### Exercise objective:
Leave out every line that comes before the one containing "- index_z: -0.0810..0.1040", and reproduce the rest of the listing below exactly, through its last line.

### Dataset excerpt:

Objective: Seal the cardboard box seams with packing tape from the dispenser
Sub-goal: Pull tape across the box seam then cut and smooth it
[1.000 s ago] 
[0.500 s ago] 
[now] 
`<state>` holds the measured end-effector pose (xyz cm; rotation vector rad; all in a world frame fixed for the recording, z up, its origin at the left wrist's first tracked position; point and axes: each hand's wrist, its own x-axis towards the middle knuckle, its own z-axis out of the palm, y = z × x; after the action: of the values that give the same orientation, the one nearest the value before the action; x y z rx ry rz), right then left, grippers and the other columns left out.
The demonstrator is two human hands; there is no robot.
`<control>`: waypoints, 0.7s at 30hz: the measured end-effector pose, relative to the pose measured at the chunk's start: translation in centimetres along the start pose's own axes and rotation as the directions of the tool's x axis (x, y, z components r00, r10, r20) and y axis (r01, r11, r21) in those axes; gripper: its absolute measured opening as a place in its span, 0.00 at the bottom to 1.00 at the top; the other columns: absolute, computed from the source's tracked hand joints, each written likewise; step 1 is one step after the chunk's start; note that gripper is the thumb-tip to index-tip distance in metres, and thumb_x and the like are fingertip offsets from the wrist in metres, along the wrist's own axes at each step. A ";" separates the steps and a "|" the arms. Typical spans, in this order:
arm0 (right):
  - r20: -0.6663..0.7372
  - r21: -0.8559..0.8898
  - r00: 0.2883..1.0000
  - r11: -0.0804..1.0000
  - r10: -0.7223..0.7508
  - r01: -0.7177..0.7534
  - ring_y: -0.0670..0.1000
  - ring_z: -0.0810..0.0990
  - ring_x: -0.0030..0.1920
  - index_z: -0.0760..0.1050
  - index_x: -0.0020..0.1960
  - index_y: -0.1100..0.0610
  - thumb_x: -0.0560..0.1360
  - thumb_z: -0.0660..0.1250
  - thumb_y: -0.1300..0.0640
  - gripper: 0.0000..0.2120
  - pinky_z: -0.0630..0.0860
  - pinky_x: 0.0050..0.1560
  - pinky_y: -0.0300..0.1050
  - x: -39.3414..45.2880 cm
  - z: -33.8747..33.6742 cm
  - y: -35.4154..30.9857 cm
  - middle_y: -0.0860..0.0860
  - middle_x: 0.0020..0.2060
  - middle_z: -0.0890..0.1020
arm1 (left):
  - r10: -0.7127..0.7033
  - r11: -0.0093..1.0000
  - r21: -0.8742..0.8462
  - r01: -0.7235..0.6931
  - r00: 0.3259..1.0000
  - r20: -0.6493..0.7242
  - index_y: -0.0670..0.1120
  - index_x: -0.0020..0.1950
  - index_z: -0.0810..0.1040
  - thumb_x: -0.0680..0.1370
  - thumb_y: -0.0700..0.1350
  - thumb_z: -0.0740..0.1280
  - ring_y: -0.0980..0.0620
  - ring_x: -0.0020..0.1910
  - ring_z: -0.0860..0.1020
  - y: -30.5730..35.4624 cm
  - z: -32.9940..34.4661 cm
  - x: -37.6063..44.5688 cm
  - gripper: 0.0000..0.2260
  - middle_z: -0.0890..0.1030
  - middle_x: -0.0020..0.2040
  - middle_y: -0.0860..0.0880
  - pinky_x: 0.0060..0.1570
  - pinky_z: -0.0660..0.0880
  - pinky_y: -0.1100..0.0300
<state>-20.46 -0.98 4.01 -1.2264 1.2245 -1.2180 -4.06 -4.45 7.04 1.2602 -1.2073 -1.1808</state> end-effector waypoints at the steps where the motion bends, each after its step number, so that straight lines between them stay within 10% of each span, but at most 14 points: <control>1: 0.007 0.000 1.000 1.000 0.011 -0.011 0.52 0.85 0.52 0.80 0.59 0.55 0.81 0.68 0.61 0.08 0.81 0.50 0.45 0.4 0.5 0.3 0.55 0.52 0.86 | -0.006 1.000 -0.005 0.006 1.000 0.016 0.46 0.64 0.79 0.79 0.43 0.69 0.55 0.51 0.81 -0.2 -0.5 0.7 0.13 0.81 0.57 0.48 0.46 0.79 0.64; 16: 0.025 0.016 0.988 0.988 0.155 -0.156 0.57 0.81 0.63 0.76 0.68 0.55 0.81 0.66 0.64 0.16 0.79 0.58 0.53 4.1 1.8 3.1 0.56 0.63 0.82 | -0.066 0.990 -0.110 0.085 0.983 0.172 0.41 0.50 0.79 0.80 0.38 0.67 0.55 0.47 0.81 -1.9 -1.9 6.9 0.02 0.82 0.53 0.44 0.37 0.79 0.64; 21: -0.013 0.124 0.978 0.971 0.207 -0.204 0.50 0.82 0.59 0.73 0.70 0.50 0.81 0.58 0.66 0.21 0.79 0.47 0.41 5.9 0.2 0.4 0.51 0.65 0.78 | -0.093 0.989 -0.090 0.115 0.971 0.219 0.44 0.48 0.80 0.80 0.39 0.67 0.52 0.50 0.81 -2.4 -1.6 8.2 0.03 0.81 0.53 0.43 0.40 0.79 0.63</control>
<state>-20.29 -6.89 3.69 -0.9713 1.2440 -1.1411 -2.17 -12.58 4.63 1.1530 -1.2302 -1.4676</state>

### Response for this exercise:
  - index_z: -0.0810..0.1040
  - thumb_x: -0.0680..0.1370
  - thumb_y: -0.0700..0.1350
  - thumb_z: -0.0740..0.1280
  - ring_y: -0.0980..0.0620
  - ring_x: -0.0020..0.1910
  - ring_z: -0.0860..0.1020
  - y: -30.5730..35.4624 cm
  - z: -32.9940..34.4661 cm
  - x: -37.6063..44.5688 cm
  - gripper: 0.0000..0.2260
  - middle_z: -0.0890..0.1030
  - middle_x: -0.0020..0.2040
  - middle_y: -0.0860..0.0880
  - pinky_x: 0.0060..0.1570
  - pinky_z: -0.0660..0.0880
  - pinky_y: -0.1100..0.0300
<state>-20.46 -0.98 4.01 -1.2264 1.2245 -1.2180 -4.06 -4.45 7.04 1.2602 -1.2073 -1.1808</state> end-effector waypoints at the steps where the motion bends, each after its step number, so that straight lines between them stay within 10% of each span, but at most 14 points: <control>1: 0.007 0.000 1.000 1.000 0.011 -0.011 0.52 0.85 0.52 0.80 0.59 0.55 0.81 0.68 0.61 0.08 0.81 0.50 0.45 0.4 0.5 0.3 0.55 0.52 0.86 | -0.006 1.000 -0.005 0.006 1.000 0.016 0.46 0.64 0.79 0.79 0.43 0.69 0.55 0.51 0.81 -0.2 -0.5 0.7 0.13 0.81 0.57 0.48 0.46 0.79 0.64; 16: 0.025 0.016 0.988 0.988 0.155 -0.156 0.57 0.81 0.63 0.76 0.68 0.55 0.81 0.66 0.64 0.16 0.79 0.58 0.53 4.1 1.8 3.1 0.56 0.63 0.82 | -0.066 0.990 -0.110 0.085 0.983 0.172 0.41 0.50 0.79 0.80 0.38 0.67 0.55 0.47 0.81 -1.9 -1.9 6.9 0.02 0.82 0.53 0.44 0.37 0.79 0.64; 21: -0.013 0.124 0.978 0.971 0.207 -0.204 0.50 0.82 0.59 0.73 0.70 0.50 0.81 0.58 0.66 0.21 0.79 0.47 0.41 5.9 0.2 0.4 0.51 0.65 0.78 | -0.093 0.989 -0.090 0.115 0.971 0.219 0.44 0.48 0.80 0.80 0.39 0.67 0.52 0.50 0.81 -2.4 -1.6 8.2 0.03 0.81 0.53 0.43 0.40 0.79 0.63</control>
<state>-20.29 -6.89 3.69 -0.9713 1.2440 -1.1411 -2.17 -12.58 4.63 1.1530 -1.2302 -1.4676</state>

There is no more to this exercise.